Una tendenza negativa motivata dal basso livello di educazione finanziaria in Italia
Gli italiani vogliono certezze quando investono, ma non cercano consulenze di esperti in materia. Solo il 37% invocherebbe un aiuto professionale nella pianificazione dellʼaccumulo, nella composizione e nella pianificazione del decumulo della ricchezza. Anche questa è una delle conseguenze negative della scarsa educazione finanziaria, di cui avevamo parlato qualche giorno fa. Con potenziali investitori sul mercato che non conoscono, ad esempio, concetti base come quello della diversificazione (1 su 2 ha ammesso di non comprenderne l’utilità). A rivelarlo l’indagine sul risparmio condotta dal Centro Einaudi e lntesa Sanpaolo.
Tutto questo si traduce in una sottostima del valore della consulenza finanziaria. “Oltre un terzo degli intervistati, infine, non sarebbe disposto a spendere nulla per il servizio di
consulenza – evidenzia l’indagine – la maggioranza (52,9 per cento) pagherebbe al più 100 euro”.
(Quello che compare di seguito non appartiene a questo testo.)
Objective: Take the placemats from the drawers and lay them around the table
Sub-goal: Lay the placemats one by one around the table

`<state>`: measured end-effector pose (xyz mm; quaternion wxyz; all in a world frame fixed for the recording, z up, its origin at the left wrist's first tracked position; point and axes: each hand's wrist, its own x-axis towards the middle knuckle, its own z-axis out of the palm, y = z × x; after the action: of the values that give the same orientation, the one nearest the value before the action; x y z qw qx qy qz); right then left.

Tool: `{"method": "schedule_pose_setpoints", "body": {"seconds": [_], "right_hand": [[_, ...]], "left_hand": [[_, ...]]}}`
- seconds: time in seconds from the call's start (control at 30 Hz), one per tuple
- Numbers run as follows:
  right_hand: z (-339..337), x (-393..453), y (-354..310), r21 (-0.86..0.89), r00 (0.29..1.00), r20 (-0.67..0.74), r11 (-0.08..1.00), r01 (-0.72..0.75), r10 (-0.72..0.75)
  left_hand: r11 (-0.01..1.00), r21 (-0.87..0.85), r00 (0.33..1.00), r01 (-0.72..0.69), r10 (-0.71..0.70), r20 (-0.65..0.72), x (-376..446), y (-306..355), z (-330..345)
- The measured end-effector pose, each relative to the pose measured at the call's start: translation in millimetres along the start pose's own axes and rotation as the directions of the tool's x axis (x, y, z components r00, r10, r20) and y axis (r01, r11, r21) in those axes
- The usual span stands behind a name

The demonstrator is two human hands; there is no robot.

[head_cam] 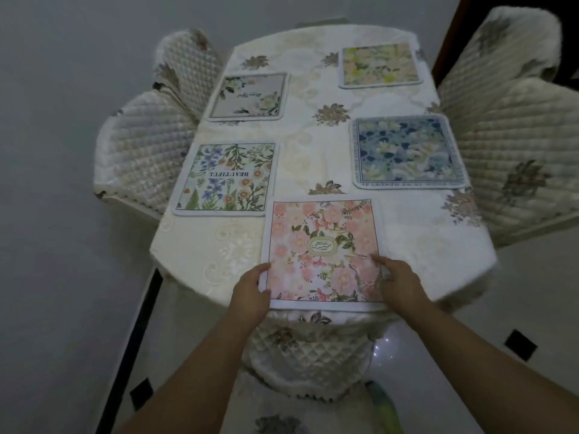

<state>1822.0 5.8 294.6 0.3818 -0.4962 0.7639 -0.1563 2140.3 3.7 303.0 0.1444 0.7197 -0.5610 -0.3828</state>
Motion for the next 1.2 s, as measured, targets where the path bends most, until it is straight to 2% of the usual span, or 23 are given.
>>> {"method": "schedule_pose_setpoints", "body": {"seconds": [0.13,0.23,0.5,0.67,0.73,0.8,0.83,0.87,0.9,0.93,1.0,1.1,1.2], "right_hand": [[15,9,31,0.047,0.997,-0.077,0.999,-0.028,0.031],[20,11,37,0.070,0.990,-0.125,0.996,-0.050,0.059],[22,6,19,0.060,0.965,-0.242,0.995,-0.084,0.096],[16,1,18,0.052,0.978,-0.197,0.996,-0.066,0.075],[19,-2,18,-0.071,0.969,-0.224,0.990,-0.119,0.101],[28,-8,12,-0.337,0.949,-0.309,0.940,-0.051,-0.060],[37,-9,10,-0.432,0.942,-0.273,0.900,0.061,-0.196],[48,-9,8,-0.475,0.931,-0.186,0.858,0.194,-0.313],[59,-12,5,-0.460,0.920,-0.064,0.830,0.316,-0.386],[70,-14,5,-0.447,0.914,0.027,0.813,0.373,-0.405],[82,-19,12,-0.479,0.917,0.085,0.791,0.381,-0.390],[71,-20,31,-0.520,0.938,0.062,0.792,0.321,-0.340],[52,-16,45,-0.513,0.958,0.040,0.817,0.265,-0.285]], "left_hand": [[0.965,0.219,0.989,-0.143,0.131,0.072,4,-28,14],[0.923,0.320,0.975,-0.213,0.180,0.130,3,-32,16],[0.884,0.405,0.969,-0.235,0.179,0.171,10,-35,16],[0.863,0.428,0.961,-0.267,0.209,0.178,10,-35,18],[0.878,0.427,0.975,-0.214,0.169,0.142,7,-29,18],[0.871,0.476,0.990,-0.122,0.144,-0.009,0,-14,19],[0.857,0.501,0.981,-0.124,0.180,-0.065,-2,-3,22],[0.841,0.506,0.965,-0.192,0.256,-0.060,-3,8,29],[0.808,0.505,0.938,-0.303,0.346,0.010,-3,16,40],[0.767,0.501,0.907,-0.402,0.410,0.100,-3,20,54],[0.742,0.506,0.896,-0.440,0.403,0.189,1,16,74],[0.736,0.581,0.931,-0.349,0.343,0.124,4,-5,77],[0.787,0.560,0.961,-0.260,0.268,0.069,12,-13,71]]}}
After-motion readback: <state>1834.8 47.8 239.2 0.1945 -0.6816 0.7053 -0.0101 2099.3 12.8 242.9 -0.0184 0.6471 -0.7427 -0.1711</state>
“Tra coloro che ritengono anche solo genericamente utile fare ricorso a un aiuto professionale, più della metà (55,6%) reputano che tale aiuto possa venire dalla propria banca o dalla propria assicurazione – afferma la ricerca -circa due quinti da un operatore privato indipendente (20,9%) o misto, come un patronato o un CAF (22,1%). Lʼ83,8% gradirebbe un incontro privato con un professionista per discutere la propria situazione patrimoniale, mentre il 16,2% preferirebbe partecipare a seminari collettivi“.
“A partire dai primi anni della crisi – prosegue lo studio – la lettura costante della psicologia dellʼinvestitore medio ha fornito un dato chiarissimo: la sicurezza è, di gran lunga, il suo principale obiettivo e lʼincertezza dei risultati di nuovi investimenti è la sua maggiore preoccupazione”.